Von den grossen Rollen, die man nie bekommt

Illustration: Rebekka Heeb

«…das geht nicht. Du bist ein Eseli!»

ARSCHKARTE GEZOGEN! SCHON IM KINDERGARTEN.

Es war meine erste schauspielerische Erfahrung. Nun ja – abgesehen von «Schneewittchen», wo ich den Seppentoni spielen sollte. Fräulein Zürcher sah mich schon dort eher im burlesken Fach. Und dieser Zwerg war ja so was von schief. Da hatten sich die Grimm-Brüder nicht allzu stark ins Gehirn gebissen.

Beim Krippenspiel nun wollte ich mich aber endgültig für die Charakterrollen starkmachen.

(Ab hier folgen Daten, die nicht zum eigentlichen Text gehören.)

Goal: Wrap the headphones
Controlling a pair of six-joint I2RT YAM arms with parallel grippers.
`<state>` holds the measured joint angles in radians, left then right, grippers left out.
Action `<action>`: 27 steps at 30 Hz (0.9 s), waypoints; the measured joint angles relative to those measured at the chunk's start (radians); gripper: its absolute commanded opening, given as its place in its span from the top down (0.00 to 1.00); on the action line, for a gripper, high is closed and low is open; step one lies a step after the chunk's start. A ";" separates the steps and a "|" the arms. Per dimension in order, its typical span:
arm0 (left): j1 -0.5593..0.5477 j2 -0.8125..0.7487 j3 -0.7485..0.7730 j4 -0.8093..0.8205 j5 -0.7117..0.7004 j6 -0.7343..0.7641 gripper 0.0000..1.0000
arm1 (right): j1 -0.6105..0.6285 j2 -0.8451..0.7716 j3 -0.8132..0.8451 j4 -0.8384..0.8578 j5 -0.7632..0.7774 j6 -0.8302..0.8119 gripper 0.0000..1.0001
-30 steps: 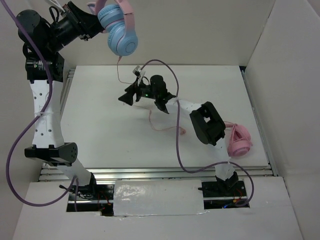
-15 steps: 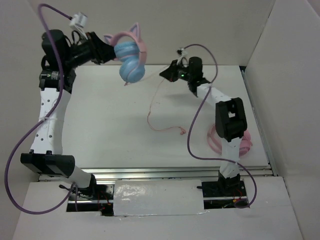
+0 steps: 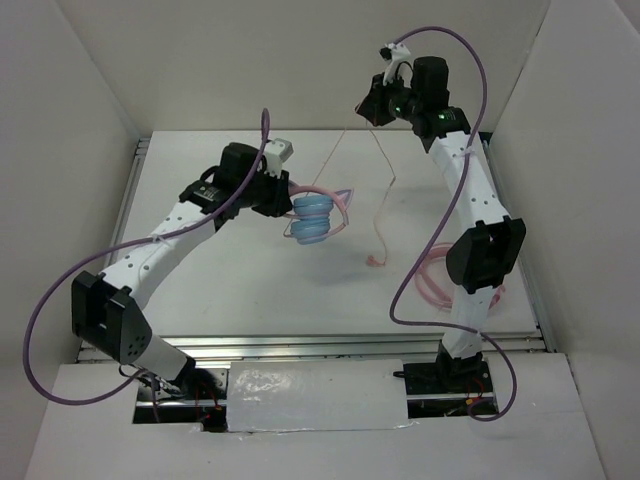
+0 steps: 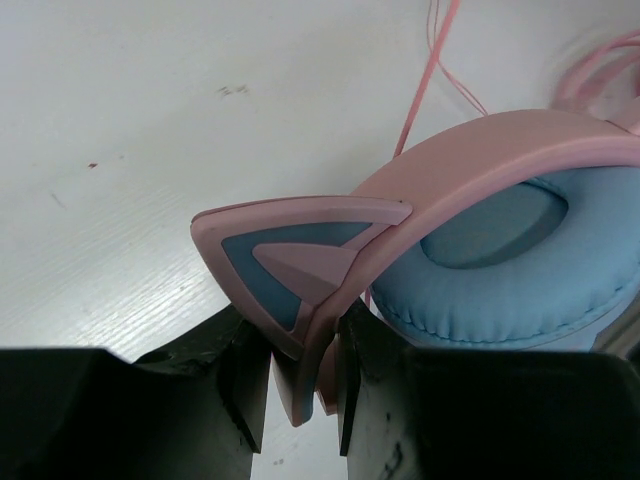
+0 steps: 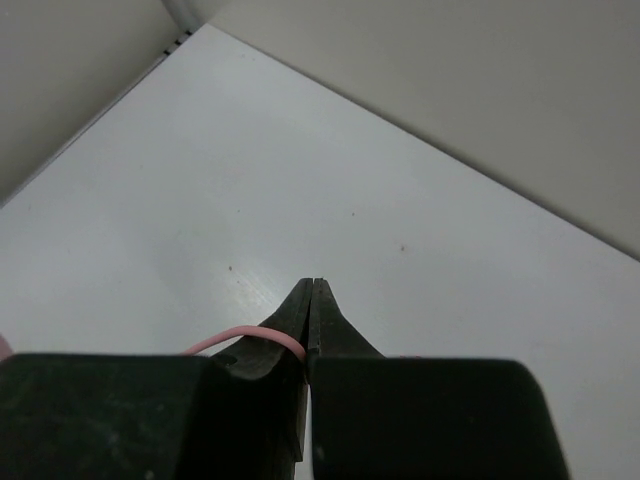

Der wundervolle Part des Verkündigungsengels war schon weg. Dora, diese fiese Dreckschleuder mit den Vorstehzähnen und den starken Lispel-Essss hatte der Kindergartentante ein gesticktes Leinentaschentuch mitgebracht. SO ETWAS REICHTE DAMALS, UM VERKÜNDIGUNGSENGEL ZU WERDEN. Das Taschentuch war der absolute Horror: Enten im Kreuzstich!

Blieb also nur noch die Maria übrig. Aber auch da verbauten sich mir die Wege. Fräulein Zürcher kniff mir in die runden dicken Backen: «Maria hatte langes, schönes, blondes Haar – Hanspeterli.» DAMALS WAR ICH HANSPETERLI. Ich wäre lieber Maria gewesen. Aber mir fehlte das richtige Geschlecht. Und mir fehlte die richtige Haarpracht. Erschwerend kam dazu, dass mein Bürstenschnitt dünn und in der Farbe eingetrockneter Kuhfladen war.

DAS WAR NICHT DAS MATERIAL, DAS DER MENSCHHEIT DEN ERLÖSER AUF DIE WELT BRINGEN KONNTE!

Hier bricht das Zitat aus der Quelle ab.